**Required action:**
Each of the lines below must be written out exactly as shown.

**Data shown:**
###
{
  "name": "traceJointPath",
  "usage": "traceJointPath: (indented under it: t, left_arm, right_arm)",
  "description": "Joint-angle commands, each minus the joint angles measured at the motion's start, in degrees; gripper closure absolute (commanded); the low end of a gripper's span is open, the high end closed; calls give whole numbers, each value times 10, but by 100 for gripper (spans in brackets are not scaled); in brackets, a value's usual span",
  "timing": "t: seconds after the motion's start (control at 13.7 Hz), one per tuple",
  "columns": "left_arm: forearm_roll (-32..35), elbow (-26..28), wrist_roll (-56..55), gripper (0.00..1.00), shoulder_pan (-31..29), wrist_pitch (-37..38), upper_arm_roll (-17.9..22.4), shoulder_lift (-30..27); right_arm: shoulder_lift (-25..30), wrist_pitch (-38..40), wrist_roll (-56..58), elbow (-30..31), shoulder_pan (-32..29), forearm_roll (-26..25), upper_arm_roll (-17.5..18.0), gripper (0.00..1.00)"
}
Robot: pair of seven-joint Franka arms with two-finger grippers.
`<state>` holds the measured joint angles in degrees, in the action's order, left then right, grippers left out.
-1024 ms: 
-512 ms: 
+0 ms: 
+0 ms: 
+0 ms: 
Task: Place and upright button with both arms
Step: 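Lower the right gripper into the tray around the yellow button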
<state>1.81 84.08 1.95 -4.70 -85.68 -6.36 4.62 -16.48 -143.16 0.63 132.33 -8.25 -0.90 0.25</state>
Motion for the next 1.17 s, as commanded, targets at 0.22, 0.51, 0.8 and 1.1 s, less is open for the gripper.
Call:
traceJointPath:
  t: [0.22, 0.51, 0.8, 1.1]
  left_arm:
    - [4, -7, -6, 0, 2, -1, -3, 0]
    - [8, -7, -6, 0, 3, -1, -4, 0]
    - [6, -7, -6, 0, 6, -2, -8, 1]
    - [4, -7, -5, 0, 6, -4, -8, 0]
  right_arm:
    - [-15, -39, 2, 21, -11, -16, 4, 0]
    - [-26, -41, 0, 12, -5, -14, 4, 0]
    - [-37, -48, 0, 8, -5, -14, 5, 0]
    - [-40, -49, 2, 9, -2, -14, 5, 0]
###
**Task response:**
{
  "name": "traceJointPath",
  "usage": "traceJointPath: (indented under it: t, left_arm, right_arm)",
  "description": "Joint-angle commands, each minus the joint angles measured at the motion's start, in degrees; gripper closure absolute (commanded); the low end of a gripper's span is open, the high end closed; calls give whole numbers, each value times 10, but by 100 for gripper (spans in brackets are not scaled); in brackets, a value's usual span",
  "timing": "t: seconds after the motion's start (control at 13.7 Hz), one per tuple",
  "columns": "left_arm: forearm_roll (-32..35), elbow (-26..28), wrist_roll (-56..55), gripper (0.00..1.00), shoulder_pan (-31..29), wrist_pitch (-37..38), upper_arm_roll (-17.9..22.4), shoulder_lift (-30..27); right_arm: shoulder_lift (-25..30), wrist_pitch (-38..40), wrist_roll (-56..58), elbow (-30..31), shoulder_pan (-32..29), forearm_roll (-26..25), upper_arm_roll (-17.5..18.0), gripper (0.00..1.00)"
}
Robot: pair of seven-joint Franka arms with two-finger grippers.
`<state>` holds the measured joint angles in degrees, in the action's order, left then right, grippers left out.
-1024 ms: 
-512 ms: 
+0 ms: 
+0 ms: 
+0 ms: 
Task: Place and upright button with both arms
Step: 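Lower the right gripper into the tray around the yellow button
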<state>1.81 84.08 1.95 -4.70 -85.68 -6.36 4.62 -16.48 -143.16 0.63 132.33 -8.25 -0.90 0.25</state>
Motion for the next 1.17 s, as commanded, targets at 0.22, 0.51, 0.8 and 1.1 s, less is open for the gripper.
Call:
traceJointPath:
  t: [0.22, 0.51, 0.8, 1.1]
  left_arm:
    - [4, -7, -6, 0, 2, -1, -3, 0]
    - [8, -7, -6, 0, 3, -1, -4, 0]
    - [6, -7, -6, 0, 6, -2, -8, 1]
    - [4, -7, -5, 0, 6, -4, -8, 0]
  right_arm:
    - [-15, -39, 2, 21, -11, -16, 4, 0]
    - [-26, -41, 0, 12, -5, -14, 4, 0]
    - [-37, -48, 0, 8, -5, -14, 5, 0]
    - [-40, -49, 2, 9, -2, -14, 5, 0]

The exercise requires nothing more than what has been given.